To prevent this legal evasion, the new Article L.444-1 A of the French Commercial Code stipulates that :
- French law applies to all agreements concluded between a supplier and a buyer concerning products or services marketed in France. Thus, regardless of where the parties are domiciled, the place of negotiation, or the stipulations negotiated, the agreement will be subject to French law as long as the products or services concerned are marketed in France; and that
- French courts have exclusive jurisdiction over disputes arising from the application of these agreements, subject to compliance with the rules of European law or international treaties. However, recourse to arbitration remains possible.
As these provisions are a matter of public policy, it is not possible to derogate from them.
II. Modification of the rules applicable and penalties incurred in the event of unsuccessful annual negotiations and failure to meet the March 1st deadline
Before the new law was passed, it was common for a distributor and a supplier to be unable to reach an agreement on the commercial terms applicable for the next period before March 1st. This situation would lead to a deadlock: suppliers regularly stopped delivering goods, or were forced to deliver the goods at the price previously applicable.
To remedy this situation, an experimental scheme to deal with the failure of annual negotiations has been set up for a period of three (3) years. The scheme can be summarized as follows:
It is important to note that if a supplier chose to terminate the relationship without notice, his co-contractor could not claim that the termination was abrupt.
At the same time, penalties for failure to meet the March 1st deadline for signing framework agreements have been increased for fast-moving consumer goods ("FMCG") (“produits de grande consummation” in French). The maximum fine is €200,000 for an individual and €1,000,000 for a legal entity (compared with €75,000 and €375,000 respectively for other products).
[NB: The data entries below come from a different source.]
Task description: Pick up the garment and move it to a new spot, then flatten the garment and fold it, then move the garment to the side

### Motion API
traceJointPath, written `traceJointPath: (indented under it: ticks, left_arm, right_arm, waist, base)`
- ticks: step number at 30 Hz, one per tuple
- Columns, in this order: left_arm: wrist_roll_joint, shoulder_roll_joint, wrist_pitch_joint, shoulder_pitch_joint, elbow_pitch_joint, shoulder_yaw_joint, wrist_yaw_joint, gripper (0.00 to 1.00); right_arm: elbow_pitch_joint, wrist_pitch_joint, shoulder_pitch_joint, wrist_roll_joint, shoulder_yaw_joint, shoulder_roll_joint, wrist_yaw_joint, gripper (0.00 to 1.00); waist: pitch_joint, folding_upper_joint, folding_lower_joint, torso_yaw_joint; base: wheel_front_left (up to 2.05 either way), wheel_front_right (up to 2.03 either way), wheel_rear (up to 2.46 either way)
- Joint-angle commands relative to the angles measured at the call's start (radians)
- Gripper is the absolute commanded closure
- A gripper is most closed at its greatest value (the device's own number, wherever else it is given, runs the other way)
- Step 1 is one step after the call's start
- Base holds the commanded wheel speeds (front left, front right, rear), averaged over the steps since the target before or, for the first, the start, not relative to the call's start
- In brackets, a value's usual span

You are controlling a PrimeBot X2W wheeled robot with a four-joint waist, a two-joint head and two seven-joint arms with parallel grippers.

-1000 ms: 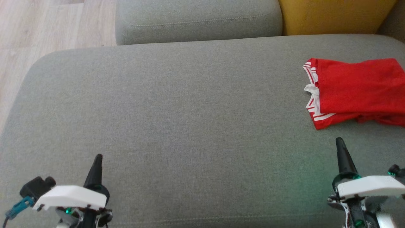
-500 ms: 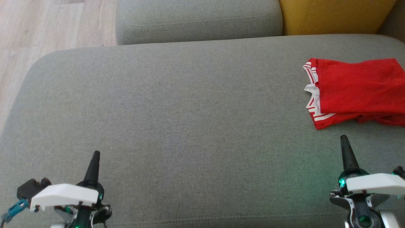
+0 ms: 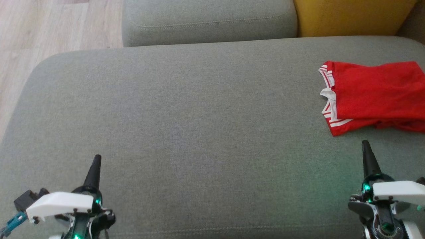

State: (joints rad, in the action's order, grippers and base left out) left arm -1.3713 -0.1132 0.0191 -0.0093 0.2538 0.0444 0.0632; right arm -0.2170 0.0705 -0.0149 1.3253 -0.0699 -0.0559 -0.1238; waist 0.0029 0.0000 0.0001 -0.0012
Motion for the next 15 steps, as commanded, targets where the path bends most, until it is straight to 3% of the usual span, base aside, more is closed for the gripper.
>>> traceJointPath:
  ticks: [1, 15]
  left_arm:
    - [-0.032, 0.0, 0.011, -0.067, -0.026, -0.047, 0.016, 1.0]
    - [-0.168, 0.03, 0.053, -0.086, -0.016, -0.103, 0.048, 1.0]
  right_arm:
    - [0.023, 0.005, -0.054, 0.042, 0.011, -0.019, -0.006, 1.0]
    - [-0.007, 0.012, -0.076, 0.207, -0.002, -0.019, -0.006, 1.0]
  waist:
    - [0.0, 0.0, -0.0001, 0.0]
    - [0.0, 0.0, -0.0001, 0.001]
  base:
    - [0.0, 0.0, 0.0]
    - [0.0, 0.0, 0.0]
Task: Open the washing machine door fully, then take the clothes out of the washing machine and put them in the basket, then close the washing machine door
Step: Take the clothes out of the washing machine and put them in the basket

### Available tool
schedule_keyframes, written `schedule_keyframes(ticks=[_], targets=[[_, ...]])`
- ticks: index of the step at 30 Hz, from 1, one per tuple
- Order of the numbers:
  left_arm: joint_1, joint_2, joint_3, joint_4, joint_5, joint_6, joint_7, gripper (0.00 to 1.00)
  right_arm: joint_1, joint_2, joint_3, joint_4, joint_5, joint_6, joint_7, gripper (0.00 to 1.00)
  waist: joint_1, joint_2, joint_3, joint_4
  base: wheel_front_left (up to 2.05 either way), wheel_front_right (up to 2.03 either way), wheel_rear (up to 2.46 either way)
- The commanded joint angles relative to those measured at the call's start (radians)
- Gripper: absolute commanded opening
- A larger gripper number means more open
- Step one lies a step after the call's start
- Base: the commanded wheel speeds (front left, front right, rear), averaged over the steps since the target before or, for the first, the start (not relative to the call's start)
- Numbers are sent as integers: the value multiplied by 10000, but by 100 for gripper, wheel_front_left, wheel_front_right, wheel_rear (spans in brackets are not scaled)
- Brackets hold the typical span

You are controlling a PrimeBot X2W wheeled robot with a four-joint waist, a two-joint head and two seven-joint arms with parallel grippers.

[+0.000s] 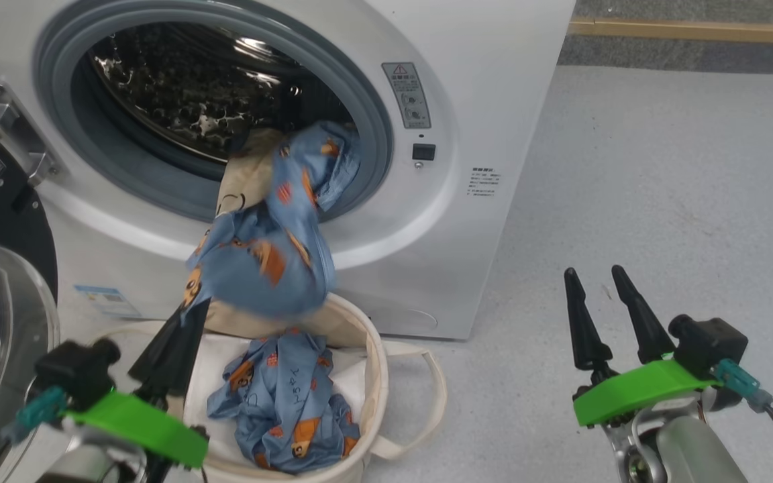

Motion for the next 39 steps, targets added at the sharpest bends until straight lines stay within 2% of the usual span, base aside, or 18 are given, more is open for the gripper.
schedule_keyframes(ticks=[1, 7, 17, 27, 32, 39], targets=[[-189, 496, 623, -450, 141, 141, -120, 0, -52, 28, 241, -268, -8, 75, -122, 100, 1, -1, -39, 7, 0, 0, 0], [712, 621, 887, -801, 162, 505, -120, 0, -16, 28, 255, -257, -19, 75, -122, 100, 1, -1, -69, -2, 0, 0, 0], [1169, 382, 529, 104, -44, 314, 8, 0, -114, 28, 144, -332, -120, 75, -122, 100, 1, -1, 119, -77, 0, 0, 0], [1594, 168, 204, 461, -200, 362, 224, 0, -7, 28, 122, -257, -115, 75, -122, 100, 1, -1, -179, 201, 0, 0, 0], [1298, -186, 69, 1333, -400, 117, 302, 0, -50, 28, 114, -282, -178, 75, -122, 100, 1, -1, -105, 235, 0, 0, 0], [-117, -1131, -104, 4373, -801, -795, 259, 0, -256, 28, 59, -467, -334, 75, -122, 100, 1, -1, 536, 75, 0, 0, 0]])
As before, the amount of the fine incurred may be doubled in the event of a repeat offence within two (2) years of the date on which the first penalty decision became final.
III. A framework for commercial relations involving consumer goods and food products
As a reminder, the following products are considered to be FMCG (Article D441-1 of the French Commercial Code):
- Food products and beverages (alcoholic and non-alcoholic) ;
- Electric batteries;
- Washing and cleaning products (brooms, detergents, cleaners, etc.), excluding polishes, dyes, insecticides and fungicides;
- Paper items (filters, dishes, etc.), aluminium foil and plastic garbage can liners;
- Dressings (adhesive or non-adhesive);
- Non-electrical cosmetic appliances (razors, nail files, scissors, brushes, etc.)
- Personal hygiene products (soap, shaving foam, toothpaste, etc.);
- Beauty products (lipstick, make-up remover, hairspray, etc.), perfumes and deodorants; and
- Other hygiene/beauty products (paper tissues, tampons, cotton buds, etc.).
New provisions, partly codified in the French Commercial Code, have been adopted to give greater protection to FMCG suppliers in commercial negotiations with their distributors.
Firstly, the special regime of the "convention unique PGC" (unique FMCG agreement) now expressly provides that:
- The said agreement must indicate each of the reciprocal obligations to which the parties have committed themselves as a result of the negotiation, as well as their unit price (Article L.441-4 III of the French Commercial Code); and that
- Negotiations must be conducted in good faith (Article L.441-4 IV of the French Commercial Code).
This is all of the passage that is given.